Bug #220
Incorrect IP address in policy for Windows l2tp client behind nat.
Description
Tested configuration :
10.55.0.2 <=========> | 10.55.0.3 ( < NAT < ) 10.66.0.3 | <=======> 10.66.0.1
debian 6 + strongswan 5.0 | debian 6 | Windows 7 (road warrior)Policy :
src 10.66.0.1/32 dst 10.55.0.2/32
src 10.55.0.2/32 dst 10.66.0.1/32
Should be
src 10.55.0.3/32 dst 10.55.0.2/32
src 10.55.0.2/32 dst 10.55.0.1/32
ipsec.conf
.... truncated ...
conn test_cert
auth=esp
authby=rsasig
auto=add
type=transport
left=10.55.0.2
leftcert=vpngw.pem
right=%any
rightsubnetwithin=0.0.0.0/0
ipsec.secrets
: RSA "vpngw.pem"
Is it bug or i'm doing something wrong ?
History
#1 Updated by Tobias Brunner about 13 years ago
- Category set to charon
- Status changed from New to Assigned
- Assignee set to Tobias Brunner
- Target version set to 5.0.1
Yes, this is a bug. With transport mode over a NAT device the traffic selectors have to be adjusted so that they properly reflect the NAT situation. This is currently not done.
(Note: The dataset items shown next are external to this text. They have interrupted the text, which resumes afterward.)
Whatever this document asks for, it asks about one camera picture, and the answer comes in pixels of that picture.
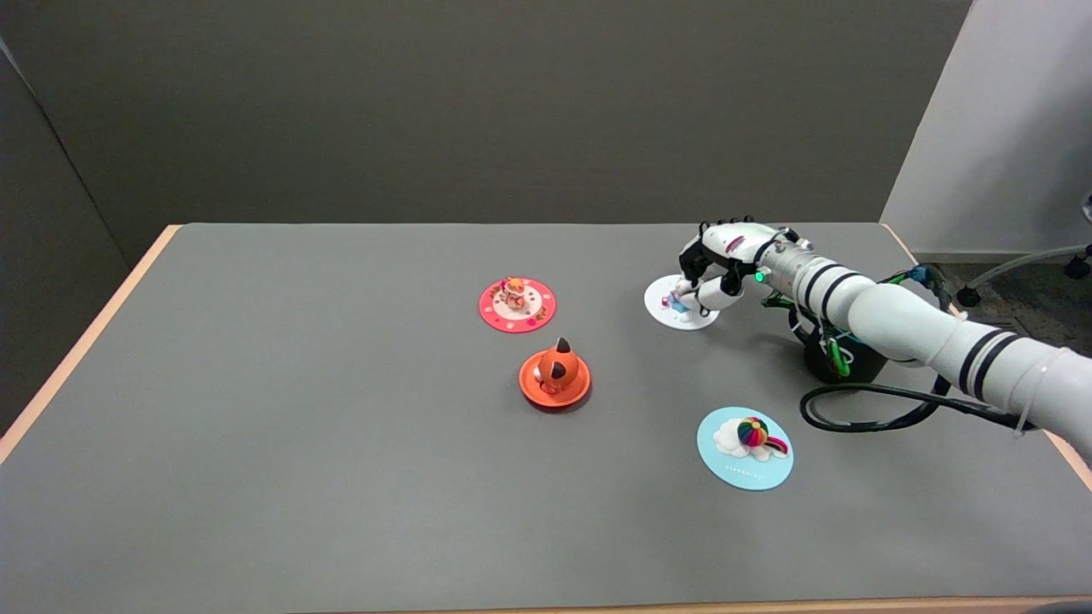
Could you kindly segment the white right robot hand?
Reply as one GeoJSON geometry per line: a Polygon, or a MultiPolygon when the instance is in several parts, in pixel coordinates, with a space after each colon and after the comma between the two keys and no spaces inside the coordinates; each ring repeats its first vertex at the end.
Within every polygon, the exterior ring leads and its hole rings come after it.
{"type": "Polygon", "coordinates": [[[680,278],[672,296],[703,316],[726,310],[741,298],[741,282],[758,271],[773,245],[800,240],[791,227],[759,224],[749,215],[702,222],[678,255],[680,278]]]}

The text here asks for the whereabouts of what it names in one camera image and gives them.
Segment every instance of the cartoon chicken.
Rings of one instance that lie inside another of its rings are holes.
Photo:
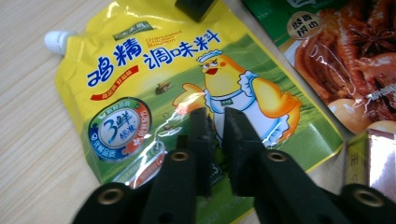
[[[188,114],[206,105],[213,113],[217,139],[222,142],[224,108],[242,111],[266,147],[289,137],[300,118],[300,100],[281,92],[273,82],[246,70],[221,50],[212,50],[197,59],[205,75],[205,89],[185,83],[185,92],[173,102],[177,113]]]

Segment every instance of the brand logo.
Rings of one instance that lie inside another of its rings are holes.
[[[122,161],[139,151],[151,128],[148,106],[132,97],[102,109],[90,122],[92,150],[102,161]]]

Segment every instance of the wooden table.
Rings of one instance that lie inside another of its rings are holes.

I wonder though, is there a particular reason why you use L2TP with Windows 7, now that Windows 7 comes with a proper IKEv2 client.
#2 Updated by Tobias Brunner almost 13 years ago
- Status changed from Assigned to Resolved
- Resolution set to Fixed
Should be fixed with the associated commit.
#3 Updated by Tobias Brunner almost 13 years ago
- Status changed from Resolved to Closed